Notre enfant de nuit


©Jennifer Pellé

Je porte en moi mes enfants de nuit que même les étoiles jalousent. Indifférents au regard du monde, je les vois grandir et bousculer les sommets avec une arrogance rieuse. L’espace s’écarte à leur approche car trop incertain de pouvoir les accueillir avec tous les honneurs dus à leur splendeur.

Je porte en moi mes enfants de nuit et je sens battre à leur suite le cœur tendre de mon amour. Non pas “mon” amour mais “ton” amour. Aussi forte que la mer cherchant la caresse du vent. Carlo Suares me susurre : "(…) mais comment être deux lorsqu’en soi-même on est seul ? Nous devons par notre amour nous enrichir, et faire que nous soyons complets. C’est pour nous retrouver, “mon amour”, que nous devons comprendre."

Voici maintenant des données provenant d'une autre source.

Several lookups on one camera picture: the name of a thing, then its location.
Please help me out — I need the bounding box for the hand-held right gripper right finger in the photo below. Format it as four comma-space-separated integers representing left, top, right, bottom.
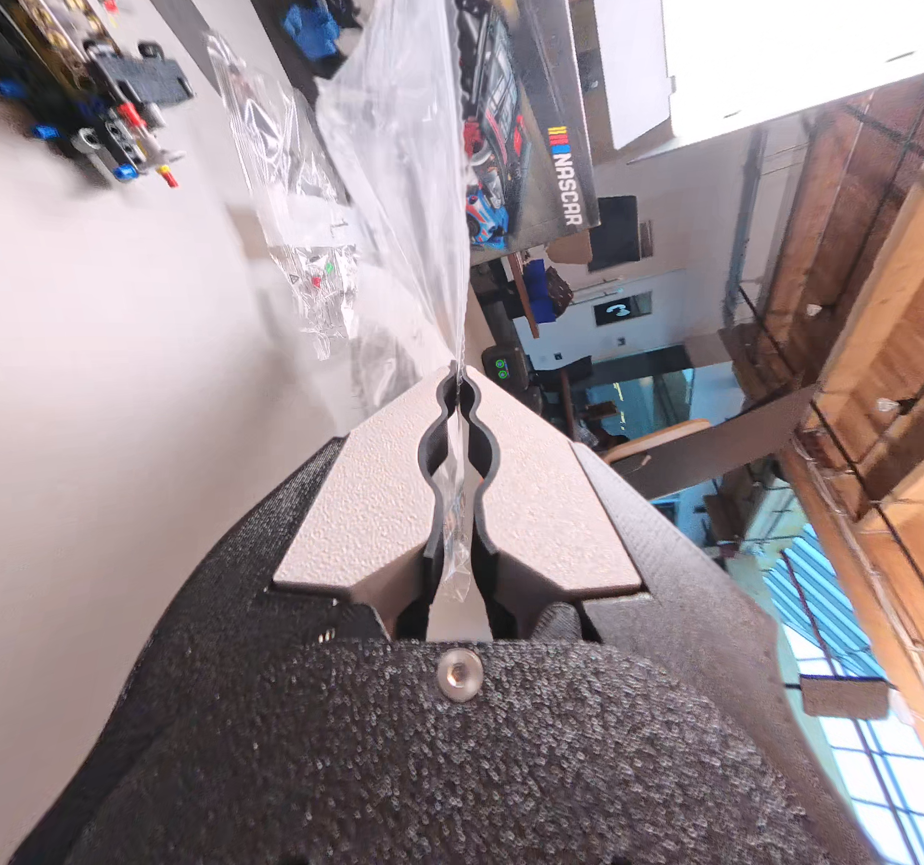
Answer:
468, 367, 642, 638

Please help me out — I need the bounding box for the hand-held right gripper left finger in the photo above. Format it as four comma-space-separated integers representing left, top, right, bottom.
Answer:
273, 367, 457, 638

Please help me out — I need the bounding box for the clear plastic bag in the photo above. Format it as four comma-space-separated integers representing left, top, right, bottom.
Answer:
315, 0, 481, 602

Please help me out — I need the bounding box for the lego set box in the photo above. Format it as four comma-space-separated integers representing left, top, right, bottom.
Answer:
278, 0, 924, 251

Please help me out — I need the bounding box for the lego car chassis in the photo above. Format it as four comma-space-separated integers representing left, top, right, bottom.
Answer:
0, 0, 196, 191

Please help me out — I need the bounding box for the dark device with green lights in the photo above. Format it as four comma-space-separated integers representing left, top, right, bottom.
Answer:
481, 345, 529, 393

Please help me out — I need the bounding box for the wooden stand with grey panel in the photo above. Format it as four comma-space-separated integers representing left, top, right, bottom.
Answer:
599, 382, 820, 501

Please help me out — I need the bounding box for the empty crumpled plastic bag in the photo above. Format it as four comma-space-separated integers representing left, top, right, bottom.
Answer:
205, 31, 362, 361

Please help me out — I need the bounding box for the hanging brown sign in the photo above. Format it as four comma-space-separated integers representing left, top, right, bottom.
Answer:
800, 674, 890, 720

Je porte en moi mes enfants de nuit qui clâment avec tonnerre la lâcheté de ma vie terreuse. Pourquoi tant de meutes criardes lancées à la poursuite du silence des loups ? Seule la nuit dans son tampon d’encre sait conter la calme complainte des itinérants aux buts étranges.
Je porte en moi ton enfant de nuit qui me parle la langue de ta liberté faite enfant parce qu’elle a toujours été ainsi. L’enfance c’est la part de liberté que l’adulte abandonne à sa propre histoire. Un petit doigt se dresse et suit avec précaution la cicatrice du temps le long de mon front. Quelle troublante impression que de sentir vivre nos plaies intérieures le long de nos rides que d’aucuns disent expressives.

Je porte en nous notre enfant de nuit qui dort, car le marchand de sable est passé… et le sable rêve l’enfant.